Em termos gerais, os principais objetivos da farmacoterapia do TEPT são os de reduzir a severidade dos sintomas centrais da doença e a incapacidade associada, melhorar o funcionamento psicossocial e a qualidade vida do indivíduo, assim como aumentar sua resiliência e habilidade de lidar com o estresse.28

Devido à escassez de informações sobre o assunto, o tratamento do TEPT comórbido com a depressão maior segue os mesmos princípios do tratamento do TEPT puro. A abordagem farmacológica deve começar com um ISRS (Tabela 1), inicialmente em doses relativamente baixas (particularmente se o paciente apresenta instabilidade autonômica marcada ou intolerância aos sintomas somáticos). A dose deve ser incrementada gradualmente ao longo de um período de 6 a 12 semanas. Caso não haja nenhuma melhora sintomatológica ao final de 4 a 8 semanas em dose plena, o paciente poderá fazer uso de uma outra medicação antidepressiva (em geral nefazodona ou venlafaxina) (Tabela 2). Uma resposta parcial em 8 a 12 semanas pode sugerir a adição de um segundo fármaco (como, por exemplo, um anticonvulsivante ou lítio). Uma vez obtida resposta clínica ou remissão dos sintomas, a medicação deve ser continuada por um período de manutenção de pelo menos 12 meses.25,29,30

 

 

 

 

Além do tratamento farmacológico, deve ser instituída uma abordagem psicoterápica.29,30 Entre as psicoterapias, a terapia cognitiva parece ser a mais eficaz, ainda que também possam ser consideradas a psicoeducação, o manejo da ansiedade ("anxiety management") e a terapia de exposição ("exposure therapy") (ver Foa31 para maiores detalhes sobre as modalidades de psicoterapia).25 Sabe-se, contudo, que nem todos os pacientes terão benefício com a psicoterapia. Em alguns veteranos de guerra, por exemplo, a psicoterapia pode desencadear a re-experiência do trauma e, por conseguinte, a piora do curso clínico do TEPT.

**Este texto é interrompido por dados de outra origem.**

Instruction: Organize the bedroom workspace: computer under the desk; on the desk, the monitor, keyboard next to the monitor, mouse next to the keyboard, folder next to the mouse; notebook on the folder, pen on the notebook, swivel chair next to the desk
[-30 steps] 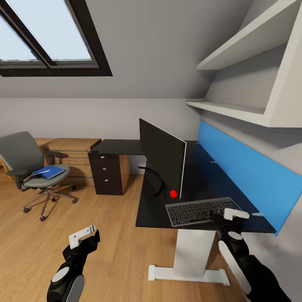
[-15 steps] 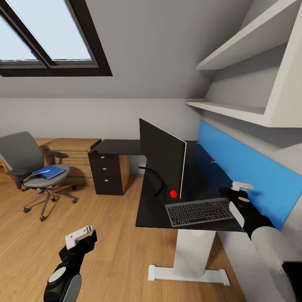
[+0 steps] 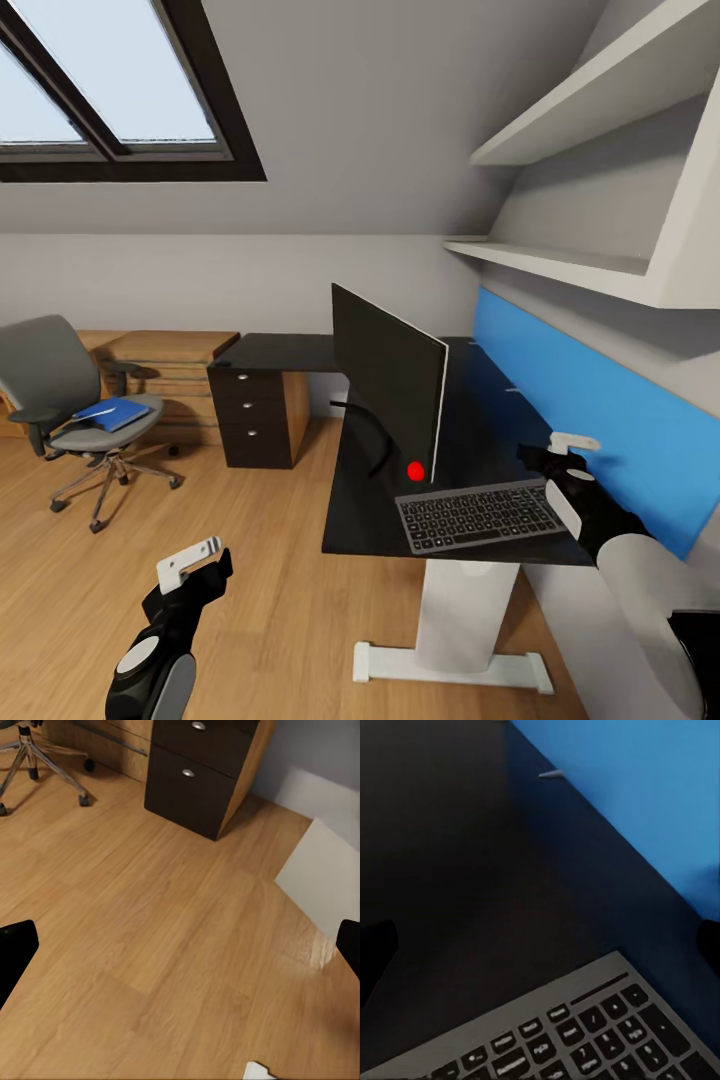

De acordo com os princípios da terapia cognitiva, certos padrões disfuncionais de pensamento produzem emoções patológicas que culminam na manifestação de transtornos psiquiátricos, incluindo o TEPT. Tais padrões de pensamento tipicamente levam o indivíduo a sentir-se ansioso, deprimido, irritado ou envergonhado em situações nas quais tais emoções são inapropriadas ou indesejadas. As cognições disfuncionais e as emoções resultantes provocam comportamentos irracionais tais como a esquiva de situações que não envolvem riscos ou atritos desnecessários com outras pessoas. A terapia cognitiva, por fim, ensina o paciente a identificar suas cognições disfuncionais, a desafiá-las e a substituí-las por crenças funcionais e realistas.31 Em geral, a psicoterapia cognitiva deve ser realizada semanalmente, de forma individual e em sessões de cerca de 60 minutos de duração.25

 

Conclusões e Perspectivas

A comorbidade entre a depressão maior e o transtorno de estresse pós-traumático é um fenômeno clínico que mereceu, até agora, pouca atenção da literatura, embora sua prevalência seja considerável. Assim, muitas questões permanecem em aberto: seria essa comorbidade "fato" ou "artefato", já que muitos sintomas da síndrome depressiva são comuns ao TEPT? Qual o significado dessa comorbidade em relação ao prognóstico e à resposta a tratamento? O desenvolvimento da comorbidade com depressão maior estaria na dependência de uma vulnerabilidade individual para depressão? Seria a intensidade ou a qualidade dos eventos traumáticos que estaria mais associada com o desenvolvimento da comorbidade com depressão maior?

Essas e tantas outras questões ainda não apresentam respostas na literatura. O desenvolvimento de projetos longitudinais de pacientes com TEPT associados a desenhos de pesquisa mais rigorosos será fundamental para uma melhor compreensão da relação entre depressão maior e TEPT.